[Start of section]

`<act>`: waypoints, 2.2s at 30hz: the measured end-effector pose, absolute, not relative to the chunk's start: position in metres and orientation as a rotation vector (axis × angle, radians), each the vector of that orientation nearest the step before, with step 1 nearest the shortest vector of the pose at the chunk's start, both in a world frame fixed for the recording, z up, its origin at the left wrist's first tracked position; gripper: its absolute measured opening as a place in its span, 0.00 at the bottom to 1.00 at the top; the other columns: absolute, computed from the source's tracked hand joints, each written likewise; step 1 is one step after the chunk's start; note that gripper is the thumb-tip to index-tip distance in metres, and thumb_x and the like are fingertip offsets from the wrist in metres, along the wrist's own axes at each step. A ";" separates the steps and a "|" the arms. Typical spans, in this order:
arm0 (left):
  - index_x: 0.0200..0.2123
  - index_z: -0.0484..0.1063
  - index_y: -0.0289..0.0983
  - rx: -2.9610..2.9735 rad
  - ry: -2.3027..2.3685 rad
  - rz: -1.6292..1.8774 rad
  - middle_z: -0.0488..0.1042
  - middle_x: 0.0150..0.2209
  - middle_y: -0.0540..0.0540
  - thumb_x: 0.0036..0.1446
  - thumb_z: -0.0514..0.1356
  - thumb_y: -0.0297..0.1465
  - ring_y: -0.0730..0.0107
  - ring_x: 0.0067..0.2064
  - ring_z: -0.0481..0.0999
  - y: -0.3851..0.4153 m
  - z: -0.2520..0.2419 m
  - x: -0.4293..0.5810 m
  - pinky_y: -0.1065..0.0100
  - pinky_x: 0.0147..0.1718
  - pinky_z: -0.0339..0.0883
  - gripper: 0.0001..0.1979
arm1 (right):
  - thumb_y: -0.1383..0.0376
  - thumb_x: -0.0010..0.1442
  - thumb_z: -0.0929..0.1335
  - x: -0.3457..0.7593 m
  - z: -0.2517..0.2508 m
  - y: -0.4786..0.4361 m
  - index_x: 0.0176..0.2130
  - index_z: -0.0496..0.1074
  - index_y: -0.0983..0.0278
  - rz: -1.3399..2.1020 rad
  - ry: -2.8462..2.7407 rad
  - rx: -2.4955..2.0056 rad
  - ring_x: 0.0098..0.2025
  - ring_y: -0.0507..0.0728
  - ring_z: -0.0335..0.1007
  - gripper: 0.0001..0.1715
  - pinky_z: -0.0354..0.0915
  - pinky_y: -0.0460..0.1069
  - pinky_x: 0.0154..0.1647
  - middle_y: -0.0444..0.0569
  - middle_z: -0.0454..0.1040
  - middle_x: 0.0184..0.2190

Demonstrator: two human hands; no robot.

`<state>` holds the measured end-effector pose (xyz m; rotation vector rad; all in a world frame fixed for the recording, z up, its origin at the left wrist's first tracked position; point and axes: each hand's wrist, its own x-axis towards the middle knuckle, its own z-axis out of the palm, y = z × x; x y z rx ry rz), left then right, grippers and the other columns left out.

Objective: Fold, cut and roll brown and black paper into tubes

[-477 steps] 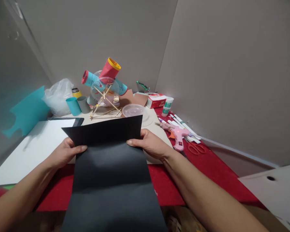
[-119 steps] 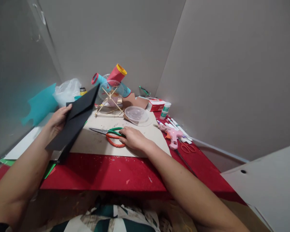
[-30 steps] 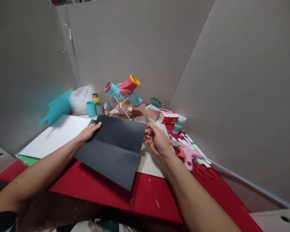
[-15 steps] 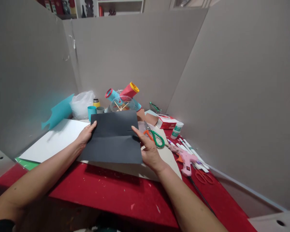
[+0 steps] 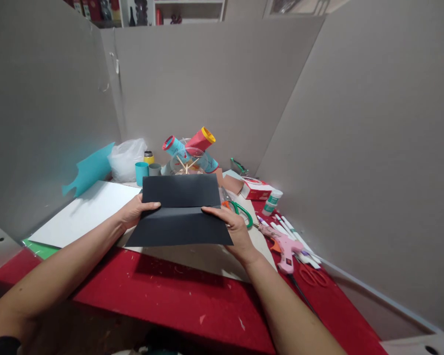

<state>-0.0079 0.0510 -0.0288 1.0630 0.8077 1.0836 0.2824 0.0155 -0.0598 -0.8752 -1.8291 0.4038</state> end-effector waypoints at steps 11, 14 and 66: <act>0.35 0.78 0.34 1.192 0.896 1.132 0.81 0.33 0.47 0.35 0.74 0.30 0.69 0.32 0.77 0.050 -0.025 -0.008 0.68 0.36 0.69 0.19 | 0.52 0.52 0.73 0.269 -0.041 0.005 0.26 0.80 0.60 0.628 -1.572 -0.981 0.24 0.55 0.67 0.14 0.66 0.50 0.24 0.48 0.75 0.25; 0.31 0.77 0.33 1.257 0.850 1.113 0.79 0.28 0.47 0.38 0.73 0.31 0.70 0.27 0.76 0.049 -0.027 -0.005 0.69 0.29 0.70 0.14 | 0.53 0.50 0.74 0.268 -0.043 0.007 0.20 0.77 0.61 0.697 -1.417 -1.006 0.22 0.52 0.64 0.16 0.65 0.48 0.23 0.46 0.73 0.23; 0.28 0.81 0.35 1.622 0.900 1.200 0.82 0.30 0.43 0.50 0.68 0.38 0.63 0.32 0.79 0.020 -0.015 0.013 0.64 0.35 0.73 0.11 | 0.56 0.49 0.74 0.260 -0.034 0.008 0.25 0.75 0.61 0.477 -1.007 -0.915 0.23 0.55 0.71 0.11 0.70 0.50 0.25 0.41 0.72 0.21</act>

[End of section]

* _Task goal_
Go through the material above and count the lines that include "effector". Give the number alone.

* _Task result_
3